The city’s transportation improvements focus on all commuter types and provides safe access for everyone
Laura Henkel often finds herself wary of tinted windows.
“I’m always like, ‘OK, I know that person’s looking to the left, but do they really see me?’”
Henkel, founder and owner of Mad Dash Bicycle Courier Service, said predictability and anticipation are the best strategies for staying safe during her daily 25-mile courier route.
Bellingham roads have become familiar to Henkel after 28 years in the business: both the good ones and bad ones.
In December 2020, the city was awarded the gold-level standard, becoming the second city in Washington state, alongside Seattle, to achieve the status.
Achievement, according to the award’s selection process, happens when a community makes efforts to educate and encourage road safety through a lens of equity in addition to getting more people on bikes.
Chris Comeau, transportation planner for Bellingham public works engineering, said moving from the silver to gold award was quite an extensive process and required many community improvements first.
“One of the keys was growing our bicycle network throughout the city,” Comeau said. “In terms of safety and comfort, you know, it has to do with the wide variety of different bicycle facility types, getting people where they want to go, trying to reduce any kind of collisions that are out there.”

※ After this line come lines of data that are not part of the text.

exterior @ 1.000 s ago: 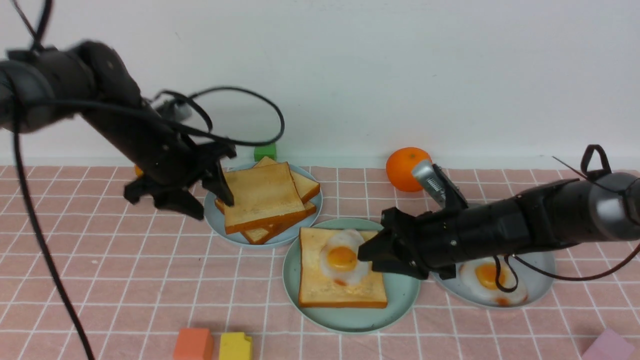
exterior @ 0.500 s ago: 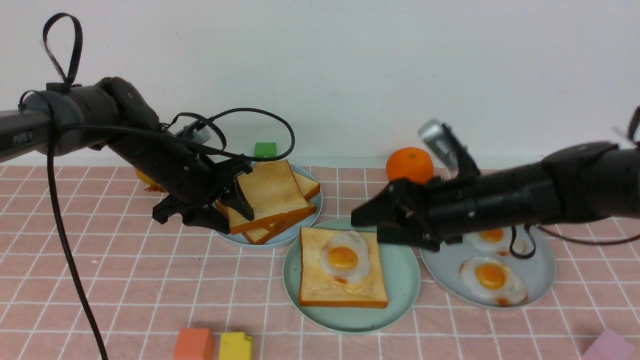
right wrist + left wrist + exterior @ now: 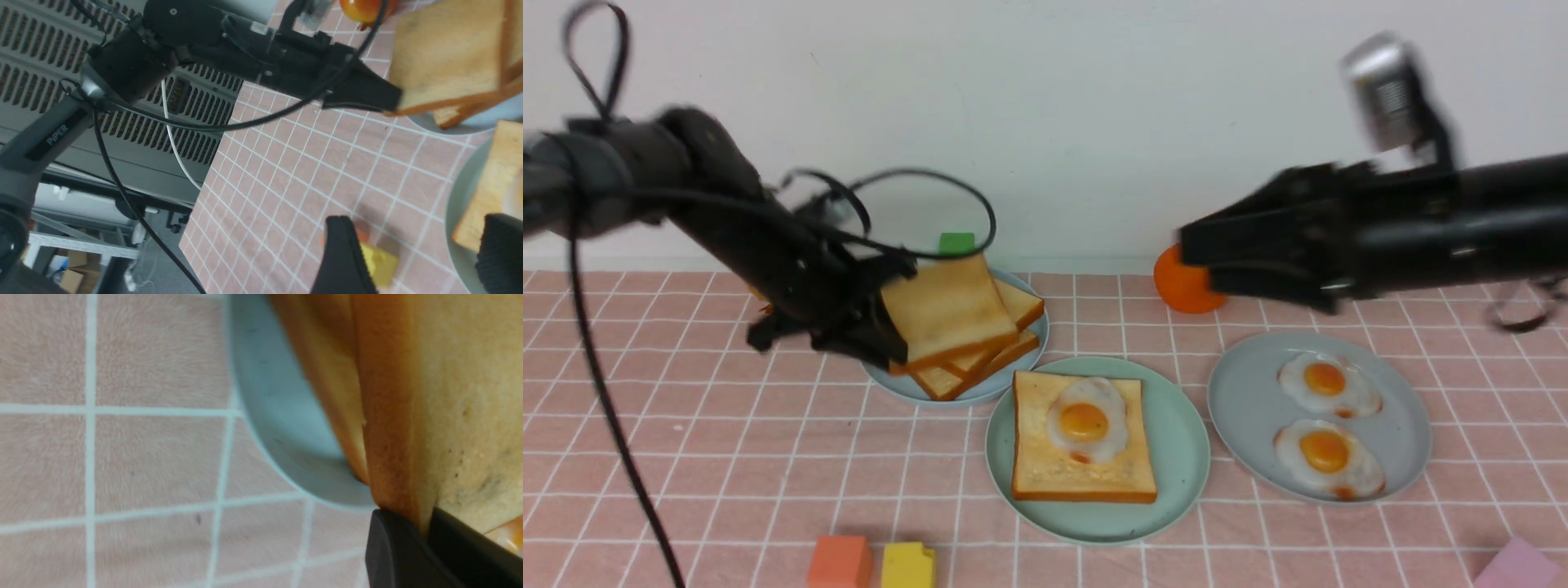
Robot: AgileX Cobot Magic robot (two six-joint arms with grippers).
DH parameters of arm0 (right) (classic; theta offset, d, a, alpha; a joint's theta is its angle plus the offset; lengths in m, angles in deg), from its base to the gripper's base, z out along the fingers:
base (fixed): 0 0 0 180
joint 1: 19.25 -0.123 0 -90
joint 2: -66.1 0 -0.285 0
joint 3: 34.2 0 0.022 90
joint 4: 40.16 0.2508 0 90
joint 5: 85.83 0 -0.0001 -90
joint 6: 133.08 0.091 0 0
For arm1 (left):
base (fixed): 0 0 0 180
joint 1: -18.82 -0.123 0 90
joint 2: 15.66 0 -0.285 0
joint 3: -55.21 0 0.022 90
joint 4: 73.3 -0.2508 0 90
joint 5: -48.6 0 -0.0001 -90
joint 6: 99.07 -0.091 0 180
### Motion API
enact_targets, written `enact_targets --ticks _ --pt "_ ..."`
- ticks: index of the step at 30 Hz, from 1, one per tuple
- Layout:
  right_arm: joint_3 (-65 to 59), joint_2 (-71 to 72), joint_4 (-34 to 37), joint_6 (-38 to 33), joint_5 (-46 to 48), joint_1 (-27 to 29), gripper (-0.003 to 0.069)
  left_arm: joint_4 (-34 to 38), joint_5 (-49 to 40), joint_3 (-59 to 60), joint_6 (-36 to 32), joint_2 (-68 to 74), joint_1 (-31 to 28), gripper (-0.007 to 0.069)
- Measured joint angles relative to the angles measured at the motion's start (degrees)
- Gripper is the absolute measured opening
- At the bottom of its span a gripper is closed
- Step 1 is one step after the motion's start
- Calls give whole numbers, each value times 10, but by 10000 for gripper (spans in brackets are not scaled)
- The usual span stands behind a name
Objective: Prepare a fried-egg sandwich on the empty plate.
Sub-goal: Use the left arm to grab a slice of bread, then use the left arm to place a slice of bread on the fried egg in the middle
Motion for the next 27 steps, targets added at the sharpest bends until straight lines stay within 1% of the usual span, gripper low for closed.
enact_targets --ticks 1,3,4,5,6,7,8,9,10,13,15,21,27 --pt "0 16 -19 14 5 8 458 0 -5 0 -4 -12 1 76" --pt "0 63 -104 65 9 34 458 1 -23 0 -14 -55 15 76" --pt "0 66 -109 69 9 38 458 1 -24 0 -16 -59 19 76" --pt "0 82 -130 81 10 43 458 3 -27 0 -18 -68 28 76" --pt "0 102 -170 103 12 51 458 5 -36 0 -20 -80 53 76" --pt "0 116 -191 115 12 54 458 6 -40 0 -20 -81 63 76" --pt "0 119 -194 118 12 54 458 6 -43 0 -20 -81 70 76" --pt "0 140 -223 137 13 57 458 7 -49 0 -21 -78 97 76" --pt "0 140 -223 137 13 57 458 7 -50 0 -21 -78 100 76" --pt "0 169 -269 176 13 57 458 2 -54 0 -7 -51 151 76" --pt "0 173 -288 194 13 57 458 -5 -54 0 4 -35 163 76" --pt "0 175 -316 209 13 57 458 -14 -39 0 22 18 166 76" --pt "0 175 -316 210 11 57 458 -15 -33 0 23 46 166 76"
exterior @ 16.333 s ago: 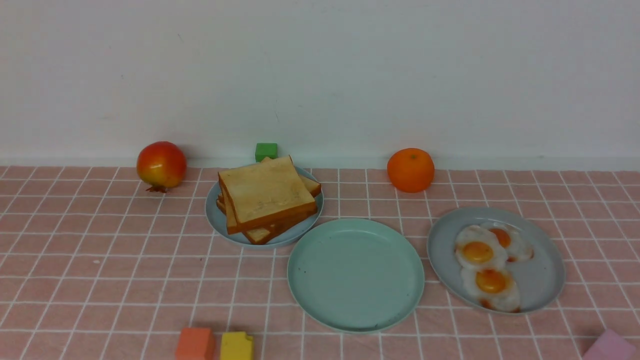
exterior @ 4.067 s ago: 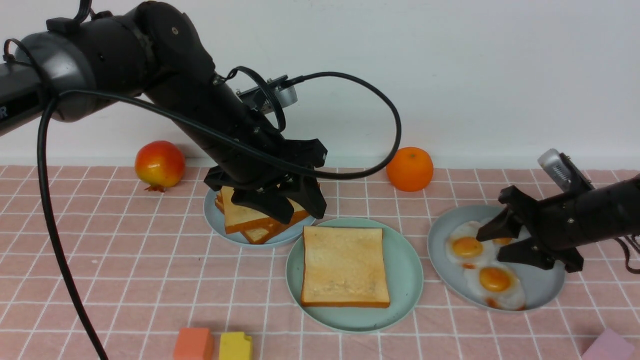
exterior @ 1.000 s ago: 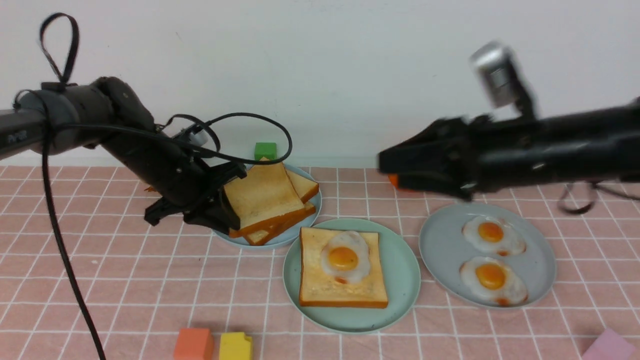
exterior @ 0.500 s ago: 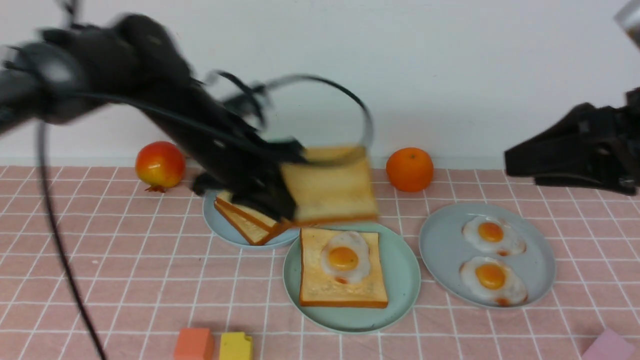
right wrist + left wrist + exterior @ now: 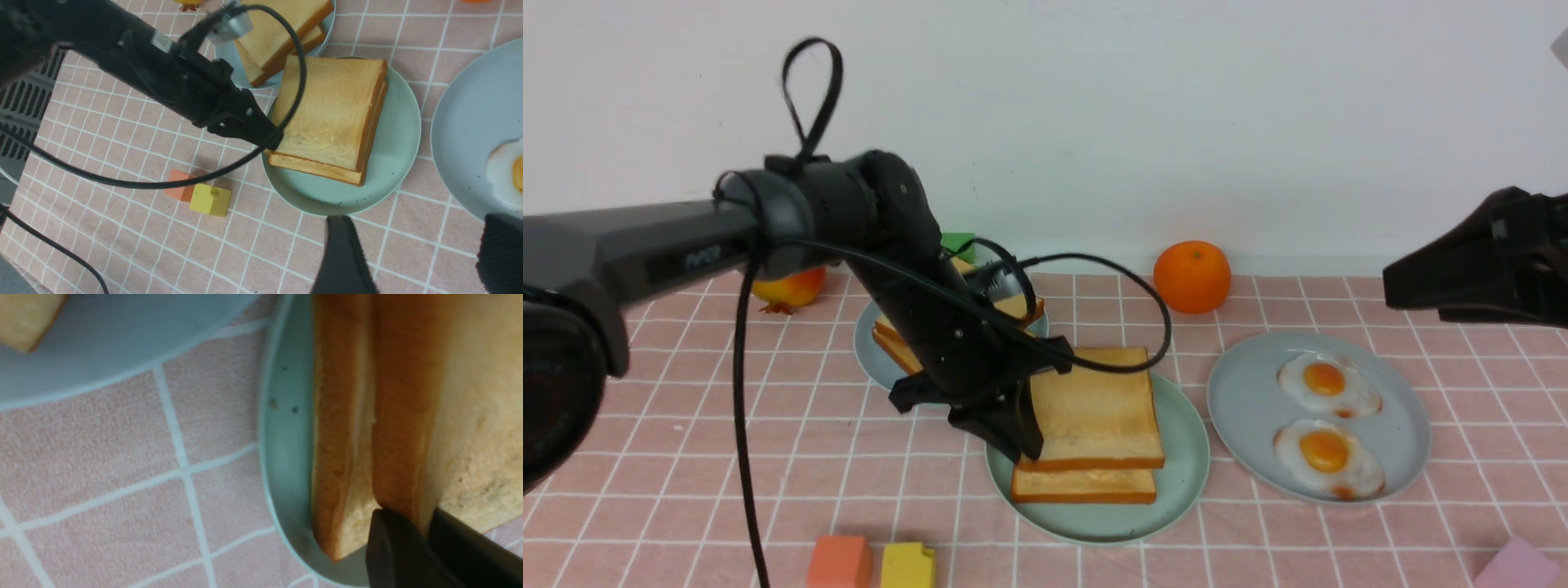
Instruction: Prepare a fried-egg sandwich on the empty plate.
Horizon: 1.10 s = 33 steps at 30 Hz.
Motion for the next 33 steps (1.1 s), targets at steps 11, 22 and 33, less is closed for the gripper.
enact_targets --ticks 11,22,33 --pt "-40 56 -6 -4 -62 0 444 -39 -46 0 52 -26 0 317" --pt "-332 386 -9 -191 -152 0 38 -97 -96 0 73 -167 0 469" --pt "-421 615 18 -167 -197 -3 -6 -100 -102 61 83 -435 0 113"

In response, the city formed a public safety campaign to address the educational aspects of everyone involved in creating road safety.
“We’re trying to reach everybody who’s using our transportation system,” Comeau said. “Not just people walking, not just people biking, but also people, you know, crossing streets to bus stops, drivers behind the wheel of various kinds of vehicles, so that everybody understands that everybody has both rights, and responsibilities out on the transportation network.”
Additionally, data gathered in the Bellingham Transportation Fund over 10 years showed the city created nine miles of improved sidewalks, 40 street crossings, 52 miles of bicycle facilities and 46 miles of repaired or maintained streets.
Paul Tolmé, content strategy and media relations manager for the Cascade Bicycle Club, said investing in the improvement of transportation infrastructure has a large part in creating safe and inclusive communities.
The CBC works at the state level, alongside political advocacy organization Washington Bikes. Together, the groups promote transportation spending devoted to infrastructure, while also encouraging cities around Washington to invest in safe biking systems.
The group’s main goal is to create safe places for bicyclists and commuters of all types.
Mary Anderson, transit planner for Whatcom Transportation Authority, also said providing a safer transportation environment comes from focusing on sustainable transportation.
“In order for a community to be successful with sustainable transportation, we need to have multiple safe opportunities for people to walk, bike and ride the bus,“ Anderson said.
Anderson noted that nearly 25% of Washingtonians not having a driver’s license makes it even more important to provide those variations of safe commuting opportunities in Whatcom County.
“By providing more infrastructure, which the city has been doing more of that bicycle and pedestrian infrastructure, it makes it safer for people to be able to choose not to drive,” Anderson said. “And be able to expand their menu of transportation options.”
Although Bellingham has reached the gold-level bicycle friendly community standard, Comeau said that updates and additional projects are in the works.
“But we gotta get through this pandemic first,” Comeau said.
As for Henkel, she will still be on the road every day, adding that staying safe will be from defensive riding as she pedals through downtown, delivering mail to her customers.